Adding Model Backends¶
Model backends (adapters) are the most substantial extension point in Molfun. An adapter wraps a complete structure prediction model (OpenFold, ESMFold, Protenix, etc.) behind a normalized interface so that training strategies, module swapping, PEFT injection, and export all work identically regardless of the underlying model.

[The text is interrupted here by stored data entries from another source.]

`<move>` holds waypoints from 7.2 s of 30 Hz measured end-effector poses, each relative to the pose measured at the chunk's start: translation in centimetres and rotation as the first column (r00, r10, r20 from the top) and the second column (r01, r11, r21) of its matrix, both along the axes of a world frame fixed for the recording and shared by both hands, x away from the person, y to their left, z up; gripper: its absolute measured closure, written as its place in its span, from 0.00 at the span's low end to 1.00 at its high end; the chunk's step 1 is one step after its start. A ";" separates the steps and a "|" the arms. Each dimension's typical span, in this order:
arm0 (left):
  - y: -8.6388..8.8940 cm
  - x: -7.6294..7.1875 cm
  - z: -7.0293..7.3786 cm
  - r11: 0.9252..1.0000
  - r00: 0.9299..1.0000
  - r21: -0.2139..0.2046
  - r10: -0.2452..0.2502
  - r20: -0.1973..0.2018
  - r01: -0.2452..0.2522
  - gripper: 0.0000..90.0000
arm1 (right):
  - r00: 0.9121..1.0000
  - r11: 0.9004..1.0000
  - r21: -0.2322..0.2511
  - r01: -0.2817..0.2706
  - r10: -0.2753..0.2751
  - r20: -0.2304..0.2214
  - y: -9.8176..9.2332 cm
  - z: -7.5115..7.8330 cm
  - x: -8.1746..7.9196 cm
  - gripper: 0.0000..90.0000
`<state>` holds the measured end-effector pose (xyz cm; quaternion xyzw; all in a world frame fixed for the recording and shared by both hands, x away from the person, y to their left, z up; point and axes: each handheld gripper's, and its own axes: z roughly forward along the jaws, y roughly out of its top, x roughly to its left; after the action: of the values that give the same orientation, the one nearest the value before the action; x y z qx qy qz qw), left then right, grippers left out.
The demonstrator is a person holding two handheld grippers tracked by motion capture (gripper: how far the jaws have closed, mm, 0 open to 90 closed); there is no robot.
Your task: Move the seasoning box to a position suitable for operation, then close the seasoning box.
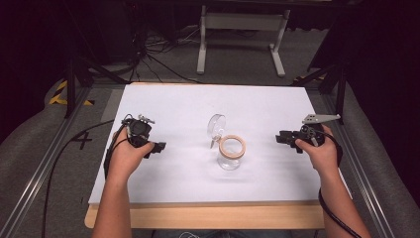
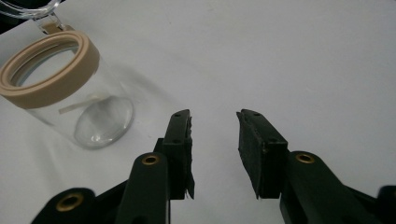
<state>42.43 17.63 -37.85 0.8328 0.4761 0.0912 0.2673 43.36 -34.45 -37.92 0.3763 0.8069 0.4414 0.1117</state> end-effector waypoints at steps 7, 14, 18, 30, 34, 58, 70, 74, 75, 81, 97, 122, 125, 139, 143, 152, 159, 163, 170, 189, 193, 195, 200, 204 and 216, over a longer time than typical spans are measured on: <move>-1.6 -0.4 0.8 0.997 0.997 0.025 -0.071 0.026 0.070 0.29 | 0.999 0.999 -0.009 -0.037 0.037 0.004 1.2 0.4 -0.3 0.69; -2.2 -1.0 1.7 0.987 0.987 -0.018 -0.161 0.008 0.161 0.57 | 0.997 0.997 -0.008 -0.070 0.071 0.012 2.1 0.8 -0.5 0.71; -2.3 -1.5 2.1 0.976 0.978 -0.065 -0.210 0.013 0.210 0.57 | 0.995 0.995 -0.005 -0.096 0.096 -0.011 2.5 0.9 -0.6 0.87; -0.9 -3.4 2.5 0.976 0.972 -0.037 -0.212 0.099 0.216 0.48 | 0.973 0.973 -0.030 -0.227 0.225 -0.053 5.5 -0.1 1.1 1.00; -0.3 -4.0 2.6 0.978 0.974 -0.045 -0.200 0.111 0.206 0.45 | 0.960 0.962 -0.029 -0.272 0.269 -0.072 6.9 -1.4 2.2 1.00; 0.3 -4.8 1.9 0.982 0.979 -0.029 -0.182 0.089 0.186 0.44 | 0.920 0.922 -0.045 -0.385 0.380 -0.093 10.2 -4.3 3.9 1.00; 0.1 -4.6 1.7 0.982 0.981 -0.033 -0.181 0.068 0.184 0.44 | 0.919 0.921 -0.054 -0.387 0.380 -0.103 10.4 -4.3 3.6 1.00; 0.1 -4.4 1.7 0.982 0.981 -0.038 -0.183 0.059 0.185 0.44 | 0.918 0.918 -0.068 -0.391 0.383 -0.103 10.4 -4.2 3.4 1.00; 0.0 -4.3 1.7 0.983 0.982 -0.040 -0.179 0.061 0.182 0.44 | 0.917 0.917 -0.072 -0.391 0.383 -0.108 10.5 -4.2 3.3 1.00; -0.3 -3.7 1.7 0.980 0.979 -0.031 -0.193 0.065 0.196 0.46 | 0.909 0.907 -0.094 -0.412 0.401 -0.110 10.7 -4.1 2.4 1.00; -1.7 -2.2 1.8 0.968 0.968 -0.050 -0.241 0.065 0.244 0.46 | 0.869 0.861 -0.135 -0.491 0.474 -0.138 12.4 -3.5 -0.7 1.00; -2.9 -0.7 1.8 0.943 0.952 -0.139 -0.289 0.105 0.302 0.74 | 0.884 0.876 -0.126 -0.466 0.457 -0.094 12.8 -2.7 -2.6 1.00; -3.2 -0.5 2.0 0.932 0.948 -0.178 -0.300 0.108 0.315 0.88 | 0.899 0.893 -0.106 -0.437 0.432 -0.068 12.2 -1.8 -3.1 1.00; -4.9 0.7 2.2 0.908 0.938 -0.259 -0.284 0.199 0.330 1.00 | 0.925 0.925 -0.016 -0.381 0.381 0.005 12.2 0.6 -4.6 1.00; -6.0 1.3 2.4 0.901 0.930 -0.260 -0.297 0.216 0.348 0.98 | 0.923 0.923 0.012 -0.386 0.385 0.019 13.0 1.1 -4.8 1.00; -7.7 2.0 3.1 0.897 0.917 -0.279 -0.255 0.307 0.343 1.00 | 0.931 0.931 0.032 -0.364 0.364 0.022 14.4 0.9 -4.5 1.00; -8.3 2.1 3.3 0.878 0.901 -0.313 -0.243 0.359 0.361 1.00 | 0.937 0.934 0.071 -0.350 0.348 0.033 14.4 1.0 -4.7 1.00; -8.7 1.9 3.3 0.864 0.898 -0.334 -0.252 0.361 0.377 1.00 | 0.938 0.934 0.082 -0.347 0.344 0.051 14.6 1.2 -4.8 1.00; -9.3 1.6 3.5 0.859 0.885 -0.315 -0.278 0.374 0.404 0.99 | 0.943 0.938 0.095 -0.332 0.327 0.067 14.5 1.6 -4.8 1.00; -9.0 0.9 4.2 0.832 0.852 -0.271 -0.376 0.366 0.484 1.00 | 0.944 0.939 0.103 -0.327 0.321 0.070 14.6 1.5 -4.7 1.00; -8.9 0.6 4.3 0.836 0.852 -0.242 -0.405 0.333 0.492 1.00 | 0.945 0.940 0.103 -0.327 0.321 0.068 14.6 1.5 -4.7 1.00; -8.9 0.4 4.3 0.841 0.854 -0.222 -0.418 0.311 0.493 1.00 | 0.944 0.939 0.103 -0.328 0.322 0.070 14.6 1.5 -4.6 1.00; -9.0 0.0 4.4 0.834 0.844 -0.195 -0.456 0.282 0.516 0.99 | 0.944 0.938 0.107 -0.329 0.323 0.070 14.5 1.7 -4.7 1.00; -9.0 -0.3 4.4 0.833 0.844 -0.196 -0.461 0.272 0.518 0.99 | 0.941 0.936 0.106 -0.336 0.330 0.068 14.6 1.7 -4.8 1.00; -6.9 -0.1 4.1 0.871 0.883 -0.156 -0.443 0.157 0.465 0.97 | 0.936 0.932 0.095 -0.351 0.348 0.044 14.6 1.6 -5.2 1.00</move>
<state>42.37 10.78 -33.73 0.8854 0.2570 0.0287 0.3864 38.20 -19.80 -36.33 0.2259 0.8360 0.4995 0.0230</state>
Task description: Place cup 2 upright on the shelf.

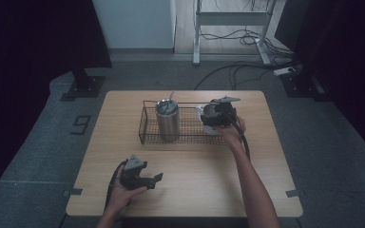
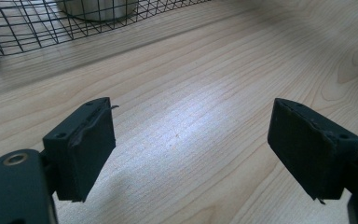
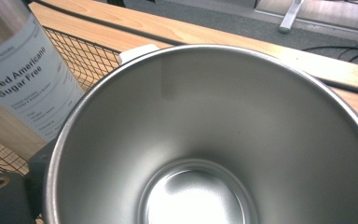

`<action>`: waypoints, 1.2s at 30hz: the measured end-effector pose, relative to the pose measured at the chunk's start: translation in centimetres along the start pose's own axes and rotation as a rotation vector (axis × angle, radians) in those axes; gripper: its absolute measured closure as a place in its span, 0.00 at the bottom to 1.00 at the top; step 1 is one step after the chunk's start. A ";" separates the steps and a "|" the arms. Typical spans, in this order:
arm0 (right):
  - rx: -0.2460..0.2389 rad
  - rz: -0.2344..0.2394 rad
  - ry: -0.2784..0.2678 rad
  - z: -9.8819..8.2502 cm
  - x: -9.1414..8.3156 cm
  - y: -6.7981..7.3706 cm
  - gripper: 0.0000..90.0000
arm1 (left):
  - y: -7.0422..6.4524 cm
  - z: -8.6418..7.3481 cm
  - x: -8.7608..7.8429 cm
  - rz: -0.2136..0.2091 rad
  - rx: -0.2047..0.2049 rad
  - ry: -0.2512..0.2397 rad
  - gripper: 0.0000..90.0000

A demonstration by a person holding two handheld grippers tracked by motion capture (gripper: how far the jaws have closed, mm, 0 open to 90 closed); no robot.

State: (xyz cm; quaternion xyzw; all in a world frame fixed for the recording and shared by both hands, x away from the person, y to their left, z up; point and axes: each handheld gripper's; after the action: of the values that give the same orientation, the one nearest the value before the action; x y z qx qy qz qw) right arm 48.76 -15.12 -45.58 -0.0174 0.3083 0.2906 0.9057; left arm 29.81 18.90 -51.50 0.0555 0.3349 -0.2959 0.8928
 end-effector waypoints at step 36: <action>0.023 -0.007 0.066 -1.5 2.3 -0.2 0.07 | -0.1 -0.1 0.2 -0.014 0.005 0.021 0.17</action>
State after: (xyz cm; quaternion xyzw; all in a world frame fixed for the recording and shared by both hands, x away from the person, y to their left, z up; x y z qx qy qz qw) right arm 49.51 -14.42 -48.17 -0.0179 0.3412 0.2830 0.8962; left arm 29.83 18.73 -51.67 0.0586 0.3438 -0.3023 0.8871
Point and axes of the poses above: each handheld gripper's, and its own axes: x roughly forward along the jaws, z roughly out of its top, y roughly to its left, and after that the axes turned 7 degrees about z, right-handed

The BaseAdapter interface¶
All adapters inherit from BaseAdapter in molfun/adapters/base.py:
class BaseAdapter(nn.Module, ABC):
"""Normalized interface for structure prediction models."""
@abstractmethod
def forward(self, batch: dict) -> TrunkOutput:
"""Run the full model on a feature batch."""
@abstractmethod
def freeze_trunk(self) -> None:
"""Freeze all trunk parameters (for head-only or LoRA fine-tuning)."""
@abstractmethod
def unfreeze_trunk(self) -> None:
"""Unfreeze all trunk parameters (for full fine-tuning)."""
@abstractmethod
def get_trunk_blocks(self) -> nn.ModuleList:
"""Return the repeating blocks of the trunk."""
@property
@abstractmethod
def peft_target_module(self) -> nn.Module:
"""Return the submodule where PEFT layers should be injected."""
@abstractmethod
def param_summary(self) -> dict[str, int]:
"""Return counts of total, trainable, and frozen parameters."""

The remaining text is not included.